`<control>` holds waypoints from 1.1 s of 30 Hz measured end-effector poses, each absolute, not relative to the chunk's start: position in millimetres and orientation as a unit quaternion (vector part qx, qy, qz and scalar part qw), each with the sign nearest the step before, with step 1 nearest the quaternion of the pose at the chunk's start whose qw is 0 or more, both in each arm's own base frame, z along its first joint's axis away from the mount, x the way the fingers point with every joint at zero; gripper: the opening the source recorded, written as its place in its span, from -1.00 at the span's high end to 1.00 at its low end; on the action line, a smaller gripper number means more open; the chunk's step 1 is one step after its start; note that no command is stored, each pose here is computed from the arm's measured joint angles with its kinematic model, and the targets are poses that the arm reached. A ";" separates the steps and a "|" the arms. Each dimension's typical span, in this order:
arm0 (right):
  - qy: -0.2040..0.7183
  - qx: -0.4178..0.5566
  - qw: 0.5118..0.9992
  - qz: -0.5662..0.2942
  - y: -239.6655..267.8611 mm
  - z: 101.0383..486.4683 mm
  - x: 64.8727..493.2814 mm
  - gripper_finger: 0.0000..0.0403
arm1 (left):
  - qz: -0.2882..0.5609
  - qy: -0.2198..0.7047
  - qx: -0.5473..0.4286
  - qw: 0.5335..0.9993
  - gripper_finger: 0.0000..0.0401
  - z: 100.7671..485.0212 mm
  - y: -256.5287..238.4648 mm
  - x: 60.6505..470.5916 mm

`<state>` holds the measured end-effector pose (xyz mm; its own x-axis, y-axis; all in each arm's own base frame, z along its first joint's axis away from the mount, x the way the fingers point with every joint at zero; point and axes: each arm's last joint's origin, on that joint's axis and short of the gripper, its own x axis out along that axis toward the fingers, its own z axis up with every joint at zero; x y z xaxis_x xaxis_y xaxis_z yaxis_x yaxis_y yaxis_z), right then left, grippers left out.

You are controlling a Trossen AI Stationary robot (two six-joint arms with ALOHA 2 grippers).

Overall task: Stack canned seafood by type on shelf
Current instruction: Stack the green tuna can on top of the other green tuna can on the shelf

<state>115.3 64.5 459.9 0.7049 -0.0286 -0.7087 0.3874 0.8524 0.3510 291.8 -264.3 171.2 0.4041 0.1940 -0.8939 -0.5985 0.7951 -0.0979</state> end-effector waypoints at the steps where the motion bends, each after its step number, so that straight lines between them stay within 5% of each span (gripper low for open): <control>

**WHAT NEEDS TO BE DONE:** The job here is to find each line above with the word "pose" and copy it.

**YOUR RESPONSE:**
`<control>` holds waypoints from 1.1 s of 30 Hz measured end-effector poses, each absolute, not relative to the chunk's start: position in millimetres and orientation as a unit quaternion (vector part qx, qy, qz and scalar part qw), each with the sign nearest the step before, with step 1 nearest the quaternion of the pose at the chunk's start whose qw is 0 or more, both in each arm's own base frame, z along its first joint's axis away from the mount, x the way the fingers point with every joint at zero; gripper: the opening the source recorded, written as its place in its span, from -1.00 at the span's high end to 1.00 at its low end; on the action line, a smaller gripper number means more open; the chunk's step 1 is one step after its start; note that no command is stored, each pose here is computed from the arm's measured joint angles with its kinematic model, and the targets are poses that the arm reached. A ";" separates the steps and a "|" the arms. Each dimension's typical span, in this order:
`<state>` holds the measured end-effector pose (xyz mm; its own x-axis, y-axis; all in each arm's own base frame, z along its first joint's axis away from the mount, x the way the fingers point with every joint at zero; point and axes: each arm's last joint's origin, on that joint's axis and short of the gripper, its own x axis out along that axis toward the fingers, its own z axis up with every joint at zero; x y z xaxis_x xaxis_y xaxis_z yaxis_x yaxis_y yaxis_z), right then left, grippers left out.

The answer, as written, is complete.